The most famous establishment to emerge in this era and survive to this day (albeit much diminished) is Lotos bar. Opened in 1933, this formerly sumptuously decorated art deco cabaret provided a steady stream of scantily dressed performers to Belgrade’s audience. By 1933, Belgrade’s audience was more than familiar with both jazz and risqué performances – even the great Josephine Baker visited the city in 1929 – however Lotos established itself as the place to enjoy them in utmost luxury.
The joint stayed true to its reputation even after bourgeois opulence went out of fashion after WWII. It was the place to go for striptease all the way up 1990s, when there was a major proliferation of strip clubs in the city, however none of them achieved the name recognition of Lotos.
The centre of the city’s vices, probably since the first travellers came to Belgrade in 1880s, however, was the area around the Belgrade train station. The park in front of the Faculty of Economics was famous for operating as a late night market for sex and was affectionately referred to as Picin park (Pussy’s park). The park and the nearby streets were teeming with sex workers and it was a rite of passage for any high-schooler to tell her or his story about being accosted by a sex worker there while coming back home from their night out in one of Savamala’s downmarket kafanas like Paun.
The park – actually named after Luka Ćelović who developed most of the neighbourhood and bequeathed it to Belgrade University – was completely changed due to gentrification since late 2000s. First Savamala started attracting hipsters, and then the Belgrade Waterfront luxury development meant that the flux of railway passengers and workers looking for sex services was stopped, as the old train station was closed.
Another staple of the Picin park scene was the nearby Partizan cinema. Located inside the pre-WWII palace housing Veteran associations, after WWII the cinema initially specialised in showing cowboy films.

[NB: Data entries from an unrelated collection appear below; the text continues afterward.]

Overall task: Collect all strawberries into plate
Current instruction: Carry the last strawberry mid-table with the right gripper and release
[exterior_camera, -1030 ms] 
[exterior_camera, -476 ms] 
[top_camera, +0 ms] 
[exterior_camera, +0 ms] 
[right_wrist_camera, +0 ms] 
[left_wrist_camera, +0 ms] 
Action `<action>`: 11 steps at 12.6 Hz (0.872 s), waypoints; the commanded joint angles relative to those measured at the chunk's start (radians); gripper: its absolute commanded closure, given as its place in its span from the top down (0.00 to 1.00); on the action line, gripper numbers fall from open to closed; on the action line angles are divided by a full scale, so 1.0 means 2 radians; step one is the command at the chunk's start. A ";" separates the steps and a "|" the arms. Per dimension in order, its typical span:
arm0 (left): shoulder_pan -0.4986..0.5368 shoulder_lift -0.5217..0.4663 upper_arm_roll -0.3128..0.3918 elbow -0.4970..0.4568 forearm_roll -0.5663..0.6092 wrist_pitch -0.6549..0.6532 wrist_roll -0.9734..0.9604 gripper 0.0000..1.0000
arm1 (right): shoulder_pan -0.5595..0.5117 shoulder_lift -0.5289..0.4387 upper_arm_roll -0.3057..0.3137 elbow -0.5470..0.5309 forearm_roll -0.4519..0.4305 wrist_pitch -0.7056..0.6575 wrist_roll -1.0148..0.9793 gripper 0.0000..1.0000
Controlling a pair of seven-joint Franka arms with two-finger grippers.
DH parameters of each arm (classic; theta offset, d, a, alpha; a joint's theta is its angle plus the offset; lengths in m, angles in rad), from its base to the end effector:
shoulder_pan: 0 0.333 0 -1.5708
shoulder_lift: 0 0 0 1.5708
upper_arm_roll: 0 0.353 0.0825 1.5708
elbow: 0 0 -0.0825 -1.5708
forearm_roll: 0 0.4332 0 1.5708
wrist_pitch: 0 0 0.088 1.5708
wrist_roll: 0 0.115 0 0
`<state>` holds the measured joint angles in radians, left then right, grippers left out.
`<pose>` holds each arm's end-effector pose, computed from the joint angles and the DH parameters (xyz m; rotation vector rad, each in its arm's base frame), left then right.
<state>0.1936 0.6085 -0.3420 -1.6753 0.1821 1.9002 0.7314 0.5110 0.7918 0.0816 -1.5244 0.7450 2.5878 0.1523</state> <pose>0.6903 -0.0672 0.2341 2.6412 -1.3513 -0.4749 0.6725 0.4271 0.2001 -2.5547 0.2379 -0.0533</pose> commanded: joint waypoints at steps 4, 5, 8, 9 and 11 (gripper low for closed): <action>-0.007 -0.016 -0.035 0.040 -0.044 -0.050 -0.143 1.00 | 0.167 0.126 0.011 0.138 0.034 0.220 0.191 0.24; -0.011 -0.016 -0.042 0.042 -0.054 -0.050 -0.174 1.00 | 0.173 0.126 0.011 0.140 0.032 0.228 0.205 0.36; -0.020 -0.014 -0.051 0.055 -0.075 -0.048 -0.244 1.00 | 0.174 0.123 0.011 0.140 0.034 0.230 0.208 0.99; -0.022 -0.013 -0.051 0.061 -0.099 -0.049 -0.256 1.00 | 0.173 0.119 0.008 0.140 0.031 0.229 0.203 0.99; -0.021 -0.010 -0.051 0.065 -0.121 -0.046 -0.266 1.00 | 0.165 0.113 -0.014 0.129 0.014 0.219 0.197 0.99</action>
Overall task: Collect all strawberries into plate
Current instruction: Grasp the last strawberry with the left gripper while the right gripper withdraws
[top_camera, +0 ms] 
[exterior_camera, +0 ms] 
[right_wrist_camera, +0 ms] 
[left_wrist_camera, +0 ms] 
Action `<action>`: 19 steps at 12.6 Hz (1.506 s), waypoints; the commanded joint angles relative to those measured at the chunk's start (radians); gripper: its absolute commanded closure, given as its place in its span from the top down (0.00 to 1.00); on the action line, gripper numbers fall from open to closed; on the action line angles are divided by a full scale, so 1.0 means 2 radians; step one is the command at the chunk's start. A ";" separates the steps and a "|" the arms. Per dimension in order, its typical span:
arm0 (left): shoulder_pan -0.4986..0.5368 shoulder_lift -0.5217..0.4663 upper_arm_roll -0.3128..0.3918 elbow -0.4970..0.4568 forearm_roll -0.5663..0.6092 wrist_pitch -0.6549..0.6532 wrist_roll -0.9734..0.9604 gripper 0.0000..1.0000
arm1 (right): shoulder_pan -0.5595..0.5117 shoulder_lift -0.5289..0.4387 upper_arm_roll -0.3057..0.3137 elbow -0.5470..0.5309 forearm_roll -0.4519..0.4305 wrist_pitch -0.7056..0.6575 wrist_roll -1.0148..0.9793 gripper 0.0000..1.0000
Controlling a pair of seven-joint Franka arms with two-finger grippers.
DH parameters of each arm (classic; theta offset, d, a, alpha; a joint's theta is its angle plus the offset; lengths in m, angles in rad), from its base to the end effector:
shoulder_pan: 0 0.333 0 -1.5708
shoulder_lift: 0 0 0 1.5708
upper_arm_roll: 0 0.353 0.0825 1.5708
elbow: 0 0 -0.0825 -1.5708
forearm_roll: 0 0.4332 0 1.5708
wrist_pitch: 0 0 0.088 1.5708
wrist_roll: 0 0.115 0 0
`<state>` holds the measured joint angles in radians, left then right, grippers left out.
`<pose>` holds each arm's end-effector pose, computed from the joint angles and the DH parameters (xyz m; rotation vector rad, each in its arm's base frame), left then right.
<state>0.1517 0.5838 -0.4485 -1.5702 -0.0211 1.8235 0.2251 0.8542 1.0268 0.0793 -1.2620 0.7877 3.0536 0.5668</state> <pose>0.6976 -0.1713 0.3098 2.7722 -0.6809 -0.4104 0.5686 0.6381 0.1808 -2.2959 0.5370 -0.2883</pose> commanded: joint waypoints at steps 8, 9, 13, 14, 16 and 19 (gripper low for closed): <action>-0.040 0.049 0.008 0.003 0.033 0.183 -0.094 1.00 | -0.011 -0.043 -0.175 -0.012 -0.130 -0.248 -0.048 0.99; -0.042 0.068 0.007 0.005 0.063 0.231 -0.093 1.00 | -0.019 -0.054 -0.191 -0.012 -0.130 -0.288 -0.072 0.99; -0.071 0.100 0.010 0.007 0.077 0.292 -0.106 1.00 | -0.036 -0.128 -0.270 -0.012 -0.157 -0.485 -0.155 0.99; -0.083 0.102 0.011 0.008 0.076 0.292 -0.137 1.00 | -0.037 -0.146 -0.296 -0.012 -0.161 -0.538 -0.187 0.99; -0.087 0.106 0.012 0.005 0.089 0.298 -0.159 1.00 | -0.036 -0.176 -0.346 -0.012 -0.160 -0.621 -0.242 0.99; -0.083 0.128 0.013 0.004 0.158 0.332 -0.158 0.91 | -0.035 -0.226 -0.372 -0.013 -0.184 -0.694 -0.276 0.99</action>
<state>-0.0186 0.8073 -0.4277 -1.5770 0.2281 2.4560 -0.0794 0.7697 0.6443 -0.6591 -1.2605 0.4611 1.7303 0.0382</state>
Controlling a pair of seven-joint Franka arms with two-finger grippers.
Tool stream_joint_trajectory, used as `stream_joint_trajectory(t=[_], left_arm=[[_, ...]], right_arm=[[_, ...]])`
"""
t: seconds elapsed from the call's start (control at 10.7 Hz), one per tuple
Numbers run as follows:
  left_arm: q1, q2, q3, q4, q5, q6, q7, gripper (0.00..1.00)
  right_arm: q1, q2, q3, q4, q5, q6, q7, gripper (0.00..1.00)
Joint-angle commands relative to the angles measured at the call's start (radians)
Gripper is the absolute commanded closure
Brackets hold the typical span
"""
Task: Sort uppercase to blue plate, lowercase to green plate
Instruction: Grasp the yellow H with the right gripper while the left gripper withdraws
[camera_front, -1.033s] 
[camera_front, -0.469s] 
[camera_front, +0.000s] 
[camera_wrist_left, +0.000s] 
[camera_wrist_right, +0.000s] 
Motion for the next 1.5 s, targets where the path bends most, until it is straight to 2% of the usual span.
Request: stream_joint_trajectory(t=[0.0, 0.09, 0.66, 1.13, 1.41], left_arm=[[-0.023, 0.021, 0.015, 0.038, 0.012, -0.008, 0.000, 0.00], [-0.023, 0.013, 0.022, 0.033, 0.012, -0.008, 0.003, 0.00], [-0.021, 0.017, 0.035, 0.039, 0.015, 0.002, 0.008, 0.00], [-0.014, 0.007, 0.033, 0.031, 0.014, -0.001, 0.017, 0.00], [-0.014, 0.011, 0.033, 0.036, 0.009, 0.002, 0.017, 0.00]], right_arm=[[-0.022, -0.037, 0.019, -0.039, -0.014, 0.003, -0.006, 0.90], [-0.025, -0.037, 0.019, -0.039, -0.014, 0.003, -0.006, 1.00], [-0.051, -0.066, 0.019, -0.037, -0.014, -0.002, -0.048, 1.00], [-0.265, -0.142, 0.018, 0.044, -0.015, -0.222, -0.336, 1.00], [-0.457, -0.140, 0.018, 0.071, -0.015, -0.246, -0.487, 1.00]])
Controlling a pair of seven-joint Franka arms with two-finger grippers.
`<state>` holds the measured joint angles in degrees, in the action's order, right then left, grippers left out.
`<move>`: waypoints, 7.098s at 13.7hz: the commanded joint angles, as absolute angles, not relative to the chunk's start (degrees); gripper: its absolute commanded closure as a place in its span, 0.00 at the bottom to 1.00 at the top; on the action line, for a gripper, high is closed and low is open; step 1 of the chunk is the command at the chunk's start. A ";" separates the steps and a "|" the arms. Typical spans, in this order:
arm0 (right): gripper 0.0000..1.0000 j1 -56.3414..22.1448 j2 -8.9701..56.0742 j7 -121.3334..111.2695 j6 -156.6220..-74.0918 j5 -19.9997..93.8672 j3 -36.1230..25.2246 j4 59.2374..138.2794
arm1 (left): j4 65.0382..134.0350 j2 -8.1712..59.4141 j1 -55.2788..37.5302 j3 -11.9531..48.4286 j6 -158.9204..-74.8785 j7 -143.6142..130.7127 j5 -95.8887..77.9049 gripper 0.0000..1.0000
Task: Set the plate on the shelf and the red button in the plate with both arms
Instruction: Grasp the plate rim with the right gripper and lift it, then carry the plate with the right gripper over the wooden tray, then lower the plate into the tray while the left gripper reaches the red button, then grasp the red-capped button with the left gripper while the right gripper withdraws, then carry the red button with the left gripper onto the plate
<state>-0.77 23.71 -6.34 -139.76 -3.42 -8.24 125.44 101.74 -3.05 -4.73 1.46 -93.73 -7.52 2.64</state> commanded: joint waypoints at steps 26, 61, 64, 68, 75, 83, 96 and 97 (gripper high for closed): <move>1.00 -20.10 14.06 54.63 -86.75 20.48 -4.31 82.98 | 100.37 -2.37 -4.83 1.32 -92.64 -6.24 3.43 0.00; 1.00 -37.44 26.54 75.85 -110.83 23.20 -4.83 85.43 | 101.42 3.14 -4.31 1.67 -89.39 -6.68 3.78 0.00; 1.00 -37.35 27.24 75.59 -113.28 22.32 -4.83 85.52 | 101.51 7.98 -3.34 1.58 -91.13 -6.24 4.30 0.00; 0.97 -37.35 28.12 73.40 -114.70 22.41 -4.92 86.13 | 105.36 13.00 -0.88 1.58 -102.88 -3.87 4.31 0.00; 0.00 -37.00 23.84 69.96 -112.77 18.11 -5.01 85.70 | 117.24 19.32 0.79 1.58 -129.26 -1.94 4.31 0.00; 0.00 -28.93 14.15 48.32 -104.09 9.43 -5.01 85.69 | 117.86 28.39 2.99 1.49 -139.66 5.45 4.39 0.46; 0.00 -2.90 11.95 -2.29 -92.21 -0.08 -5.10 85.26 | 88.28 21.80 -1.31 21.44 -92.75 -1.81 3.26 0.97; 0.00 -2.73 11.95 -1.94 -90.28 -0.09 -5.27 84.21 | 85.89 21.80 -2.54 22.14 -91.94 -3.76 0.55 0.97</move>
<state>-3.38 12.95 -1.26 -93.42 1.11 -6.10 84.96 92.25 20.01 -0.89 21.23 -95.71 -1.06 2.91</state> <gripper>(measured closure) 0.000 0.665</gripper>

Later on, however, it was the designated porn cinema in the city.
The shift towards blue movies came with showing of the Italian Emmanuelle sexploitation series during 1970s.
While I never visited the cinema (my generation grew up with the internet), I was emotionally attached to it due to the family lore and especially one story involving my, ever jovial, grandma.
In late 1970s, she treated her mother (who was in her 60s then) and her friend with a ticket to see a romantic movie about a lonely girl trying to find love in the unfair world. The two elderly ladies were excited and dressed up for the occasion, only to see the theatre filled with a disproportionate number of men. By the time the first sex scene ended, my great-grandmother’s friend was blushing and frightfully offended.
“Oh, Mrs. Mišic, do you think your daughter thinks we are loose women?”, she asked my great-grandma who was also a bit of prankster herself.
“No, but as awful as this is, my friend, I think we should stay and see how the movie ends.”
The two of them stayed, finished watching whatever sequel of Emmanuelle they were lured in to see, and laughed the whole occasion off afterwards with my grandmother.
My only brushes with Partizan, which closed in late 2000s after the criminal privatisation of Belgrade’s cinema chain Beograd film, were laughing while reading the ludicrous names of its films (Snow-white and the naughty dwarves sticks in memory) and feeling uncomfortable passing by the sex-shop at its front.
Although Belgrade (along with Eastern Europe) has been the subject of much exoticisation in terms of its dens of sin, including a whole performance art work dedicated to the topic by Marina Abramović, I am no longer aware of titillating places such as Lotos, Picin park and Partizan… I guess most of the “sin” is enjoyed virtually nowadays.